Wednesday, April 29, 2009

myspace isn't mine

Myspace--a line in the media holdings portfolio of media magnate Rupert Murdoch--is a hellish collection of animated advertisements that hail you through such common slogans as "would you like to meet her?" I don't like writing amid a massive scrawl of advertising space that virtually crowds out mine. So who's space is this? It surely isn't mine.

When I'm greeted with numerous options to 'personalize' my space with skins from popular movies, drinks, and the like I'm only adding to the advertising environment that IS myspace. I understand that people like to stay in contact and use these social networking environments to stay 'present' while remaining afar. At what a cost it comes. They become the avatars for some consumer paradise that hails all who use said product as "happy" and "satisfied." No object could come close to fulfilling desire. A person cannot fulfill desire. Death fulfills desire because it ends the lack that motivates desire.

Rupert Murdoch was featured on a Time magazine front page in the late 1970s as a caricature of Godzilla. His head was grafted to the monster's body as he stood amid the high-rises of New York. The article and the premonition that the picture posed suggested just what we've come to believe: here's a guy who's swallowing up small media outlets, storming their viewership, crushing the locale, breathing fire, and inspiring fear in the denizens.

Rupert Murdoch is old and he will die some day. But his dream will live on in the Fox News Corporation. Myspace and other sites like it serve his agenda to take over the modes of communication. With the help of the sponsors to whom he sells his ad space, our very words will soon become the very stuff of advertisement.
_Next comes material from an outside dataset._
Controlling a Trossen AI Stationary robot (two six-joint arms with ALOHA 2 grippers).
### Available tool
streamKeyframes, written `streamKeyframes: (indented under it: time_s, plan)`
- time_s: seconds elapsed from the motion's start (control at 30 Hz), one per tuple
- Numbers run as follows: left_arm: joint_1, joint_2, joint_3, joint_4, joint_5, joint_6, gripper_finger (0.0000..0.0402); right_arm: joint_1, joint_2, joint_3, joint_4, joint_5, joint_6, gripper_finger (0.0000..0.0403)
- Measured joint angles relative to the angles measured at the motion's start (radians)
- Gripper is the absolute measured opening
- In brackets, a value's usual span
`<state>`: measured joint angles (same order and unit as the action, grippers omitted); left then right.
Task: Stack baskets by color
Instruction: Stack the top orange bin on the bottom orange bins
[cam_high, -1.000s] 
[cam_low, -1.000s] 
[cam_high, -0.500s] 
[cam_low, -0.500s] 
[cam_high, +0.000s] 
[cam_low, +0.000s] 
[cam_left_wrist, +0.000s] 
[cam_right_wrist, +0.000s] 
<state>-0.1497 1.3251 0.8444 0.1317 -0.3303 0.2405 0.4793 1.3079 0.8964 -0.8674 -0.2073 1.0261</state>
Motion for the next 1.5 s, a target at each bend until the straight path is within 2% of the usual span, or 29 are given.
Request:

As if it hasn't. Oh, but it will.

From the head, to the mouth, to the throat. That's how one professor I had described the process of automation outlined in George Orwell's "1984." The localization and co-optation of the mechanism for speaking is central to the mechanization of individual consciousness. As speaking is a component in the process of cultural reproduction, gaining access to that co-opts the process of cultural reproduction.